4 Results and Discussions

The simulated results presented are obtained using an 8 Core machine with 8 Giga Bytes of random access memory and 3 Mega Bytes of cache.

The area under the curve (AUC) of a two-class classification of combinations of the prodromal stages of dementia are shown in Table 2. AUC analysis, a commonly chosen metric, is chosen to compare the performance of classification models. The predominate reason for using AUC as an alternative to accuracy is that it is not as sensitive to differences between the class distribution within the training and test samples [36, 37]. To be precise, an AUC driven analysis helps in deciding a correct model when one may have been trained on a skewed data set.

Table 2. AUC of different combinations of the stages of dementia using SVM

From Table 2, features from the hippocampus are shown to act as better discriminators for most stages of dementia except for LMCI/AD and EMCI/NC. This is in support of the argument that, the hippocampus acts as a sensitive biomarker for earlier stages of dementia. The second highest performing biomarker is utilizing the medial temporal lobe (MTL). Though MTL as a biomarker does not perform as the best discriminator for any individual combination, it performs the best on average.
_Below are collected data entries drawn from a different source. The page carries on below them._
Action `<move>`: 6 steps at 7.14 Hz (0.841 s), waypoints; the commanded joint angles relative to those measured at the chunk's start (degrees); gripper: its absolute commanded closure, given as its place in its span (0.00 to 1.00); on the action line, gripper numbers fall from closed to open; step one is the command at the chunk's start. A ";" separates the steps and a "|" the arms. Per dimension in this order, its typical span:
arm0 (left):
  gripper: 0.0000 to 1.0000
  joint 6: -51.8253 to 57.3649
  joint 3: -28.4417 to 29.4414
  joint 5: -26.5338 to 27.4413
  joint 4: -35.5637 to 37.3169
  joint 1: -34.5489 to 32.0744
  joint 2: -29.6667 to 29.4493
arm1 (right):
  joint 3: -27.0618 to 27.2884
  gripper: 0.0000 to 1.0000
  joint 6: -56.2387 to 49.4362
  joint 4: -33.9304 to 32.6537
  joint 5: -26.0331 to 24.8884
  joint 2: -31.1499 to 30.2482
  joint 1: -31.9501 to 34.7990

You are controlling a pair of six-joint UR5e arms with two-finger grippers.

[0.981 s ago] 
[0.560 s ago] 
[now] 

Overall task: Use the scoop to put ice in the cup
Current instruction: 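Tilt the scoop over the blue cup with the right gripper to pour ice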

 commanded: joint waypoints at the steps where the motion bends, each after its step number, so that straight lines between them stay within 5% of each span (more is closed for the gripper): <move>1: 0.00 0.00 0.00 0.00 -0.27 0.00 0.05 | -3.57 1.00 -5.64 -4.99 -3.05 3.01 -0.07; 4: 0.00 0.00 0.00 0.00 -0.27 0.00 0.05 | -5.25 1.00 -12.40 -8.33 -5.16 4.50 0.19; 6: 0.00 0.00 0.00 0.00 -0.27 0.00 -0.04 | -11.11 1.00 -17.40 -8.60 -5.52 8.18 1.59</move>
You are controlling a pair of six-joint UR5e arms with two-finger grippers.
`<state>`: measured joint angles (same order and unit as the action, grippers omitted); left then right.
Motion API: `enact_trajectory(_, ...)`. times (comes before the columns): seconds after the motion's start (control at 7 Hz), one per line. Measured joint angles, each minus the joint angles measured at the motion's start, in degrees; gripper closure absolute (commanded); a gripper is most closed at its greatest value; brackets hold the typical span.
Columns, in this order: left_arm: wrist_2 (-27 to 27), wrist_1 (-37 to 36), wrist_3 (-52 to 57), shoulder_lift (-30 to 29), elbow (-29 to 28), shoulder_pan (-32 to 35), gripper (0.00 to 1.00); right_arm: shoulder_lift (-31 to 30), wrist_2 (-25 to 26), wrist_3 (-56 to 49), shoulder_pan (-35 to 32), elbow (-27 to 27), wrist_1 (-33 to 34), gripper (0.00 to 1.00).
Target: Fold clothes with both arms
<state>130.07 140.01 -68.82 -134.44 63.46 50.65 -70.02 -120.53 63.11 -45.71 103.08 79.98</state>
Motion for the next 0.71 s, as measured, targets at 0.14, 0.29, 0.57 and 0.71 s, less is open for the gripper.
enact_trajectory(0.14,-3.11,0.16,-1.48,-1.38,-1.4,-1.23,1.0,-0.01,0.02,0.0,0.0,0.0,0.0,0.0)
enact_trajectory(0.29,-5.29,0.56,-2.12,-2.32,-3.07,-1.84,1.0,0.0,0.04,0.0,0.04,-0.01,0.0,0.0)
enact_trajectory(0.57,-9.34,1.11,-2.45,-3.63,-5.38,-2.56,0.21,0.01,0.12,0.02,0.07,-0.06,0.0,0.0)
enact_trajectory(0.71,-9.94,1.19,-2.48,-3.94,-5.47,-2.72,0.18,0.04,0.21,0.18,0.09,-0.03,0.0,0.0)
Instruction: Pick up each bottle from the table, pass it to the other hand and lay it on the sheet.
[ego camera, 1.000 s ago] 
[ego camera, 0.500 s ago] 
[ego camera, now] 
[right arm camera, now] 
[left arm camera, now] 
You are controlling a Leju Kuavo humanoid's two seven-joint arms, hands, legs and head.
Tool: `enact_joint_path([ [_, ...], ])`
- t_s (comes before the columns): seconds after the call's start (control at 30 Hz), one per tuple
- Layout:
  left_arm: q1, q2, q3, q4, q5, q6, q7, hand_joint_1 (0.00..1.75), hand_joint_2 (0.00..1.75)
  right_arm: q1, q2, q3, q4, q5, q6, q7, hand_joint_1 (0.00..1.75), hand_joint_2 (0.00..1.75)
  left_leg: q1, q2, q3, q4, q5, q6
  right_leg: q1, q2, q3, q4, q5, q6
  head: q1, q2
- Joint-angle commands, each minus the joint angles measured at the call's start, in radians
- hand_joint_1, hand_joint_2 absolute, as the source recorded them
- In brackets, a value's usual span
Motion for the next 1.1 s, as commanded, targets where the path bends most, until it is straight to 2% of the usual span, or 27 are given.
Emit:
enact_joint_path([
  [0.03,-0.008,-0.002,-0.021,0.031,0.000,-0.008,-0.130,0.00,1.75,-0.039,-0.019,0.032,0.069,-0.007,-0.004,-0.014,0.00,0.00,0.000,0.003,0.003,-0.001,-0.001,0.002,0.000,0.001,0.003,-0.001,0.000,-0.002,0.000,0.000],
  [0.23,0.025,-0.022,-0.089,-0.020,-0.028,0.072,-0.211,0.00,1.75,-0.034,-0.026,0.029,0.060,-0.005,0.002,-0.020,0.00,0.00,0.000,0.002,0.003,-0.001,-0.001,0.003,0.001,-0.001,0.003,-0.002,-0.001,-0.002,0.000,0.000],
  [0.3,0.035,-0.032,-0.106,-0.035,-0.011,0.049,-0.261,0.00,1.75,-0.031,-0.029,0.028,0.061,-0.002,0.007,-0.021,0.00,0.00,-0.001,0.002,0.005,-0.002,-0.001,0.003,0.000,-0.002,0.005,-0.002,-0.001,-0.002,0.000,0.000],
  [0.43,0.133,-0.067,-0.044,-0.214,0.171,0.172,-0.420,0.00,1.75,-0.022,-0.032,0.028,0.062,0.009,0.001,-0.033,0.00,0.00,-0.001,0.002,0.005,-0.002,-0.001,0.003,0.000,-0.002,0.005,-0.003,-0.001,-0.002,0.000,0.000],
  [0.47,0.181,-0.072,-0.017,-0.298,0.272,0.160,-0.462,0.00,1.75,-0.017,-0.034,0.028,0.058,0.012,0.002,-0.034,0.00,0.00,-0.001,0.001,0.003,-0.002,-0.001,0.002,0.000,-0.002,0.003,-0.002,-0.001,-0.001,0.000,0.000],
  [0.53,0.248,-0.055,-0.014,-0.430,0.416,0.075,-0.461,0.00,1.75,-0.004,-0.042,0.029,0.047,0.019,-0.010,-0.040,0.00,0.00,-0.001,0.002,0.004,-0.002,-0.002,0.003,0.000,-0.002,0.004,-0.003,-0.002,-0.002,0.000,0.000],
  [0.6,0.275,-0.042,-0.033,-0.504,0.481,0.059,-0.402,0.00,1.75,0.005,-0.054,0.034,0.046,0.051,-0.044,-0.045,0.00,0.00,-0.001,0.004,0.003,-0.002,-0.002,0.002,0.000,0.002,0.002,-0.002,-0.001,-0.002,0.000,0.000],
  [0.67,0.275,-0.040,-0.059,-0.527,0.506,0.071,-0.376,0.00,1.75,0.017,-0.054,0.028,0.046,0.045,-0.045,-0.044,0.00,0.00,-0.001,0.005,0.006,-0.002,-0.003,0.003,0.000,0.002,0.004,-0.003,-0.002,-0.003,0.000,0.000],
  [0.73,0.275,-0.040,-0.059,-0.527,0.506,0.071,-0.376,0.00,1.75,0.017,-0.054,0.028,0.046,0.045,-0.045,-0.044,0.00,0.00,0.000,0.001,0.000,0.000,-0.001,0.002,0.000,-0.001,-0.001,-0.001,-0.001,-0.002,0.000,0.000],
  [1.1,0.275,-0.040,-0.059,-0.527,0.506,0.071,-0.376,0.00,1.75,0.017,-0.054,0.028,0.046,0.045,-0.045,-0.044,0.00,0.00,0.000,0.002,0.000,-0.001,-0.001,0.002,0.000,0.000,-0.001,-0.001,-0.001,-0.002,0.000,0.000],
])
Ventricles and entorhinal cortex structures are shown to be below average discriminators, as they do not even discriminate one combination of dementia stage. Moreover, despite combining all the biomarkers, it does not perform as the best discriminators overall and only excels at EMCI/NC classification. The CGM biomarker performs well for AD/MCI and LMCI/AD. The whole brain performs well for AD/LMCI and EMCI/AD, and EMCI/NC. The Fusiform performs best for LMCI from NC. The combined features perform well for MCI, EMCI discrimination from NC. The performance curve for AD/MCI, AD/NC and MCI/NC using the hippocampus features are shown in Figs. 2, 3, 4, 5, 6 and 7.

Fig. 2.
figure 2

ROC curve plotted for Hippocampus features of AD vs. NC

Fig. 3.
figure 3

ROC curve plotted for Hippocampus features of AD vs. MCI

Fig. 4.
figure 4

ROC curve plotted for Hippocampus features of MCI vs. NC

Fig. 5.
figure 5

ROC curve plotted for Combined features of AD vs. NC

Fig. 6.
figure 6

ROC curves plotted for Combined features of AD vs. MCI

Fig. 7.
figure 7

ROC curve plotted for Combined features of MCI vs. NC

5 Conclusions and Future Work

In this study we examined the accuracy and reliability of multi class classification based on ROC using volumetric measurements of different brain structures for an accurate diagnosis of dementia stages. Hippocampal volume measurements are the best discriminate for transitions of: AD from NC, AD from MCI, and NC from MCI. The results obtained are satisfactory and are based on a database of hippocampus features. This database consisted of: 400 images for AD vs. NC, 500 images for AD vs. MCI, and 500 images for NC vs. MCI. Moreover, we were able to achieve an AUC value 95.75%, 79.13% and 64.09% respectively. For future work, will be on the use of raw data to classify stages of dementia using a deep learning approach such as a convolutional neural network. Furthermore, we would like to explore the performance of utilizing combined features of hippocampus, CGM, and volume of the entire brain and how they complement each other on the several stages of dementia classification.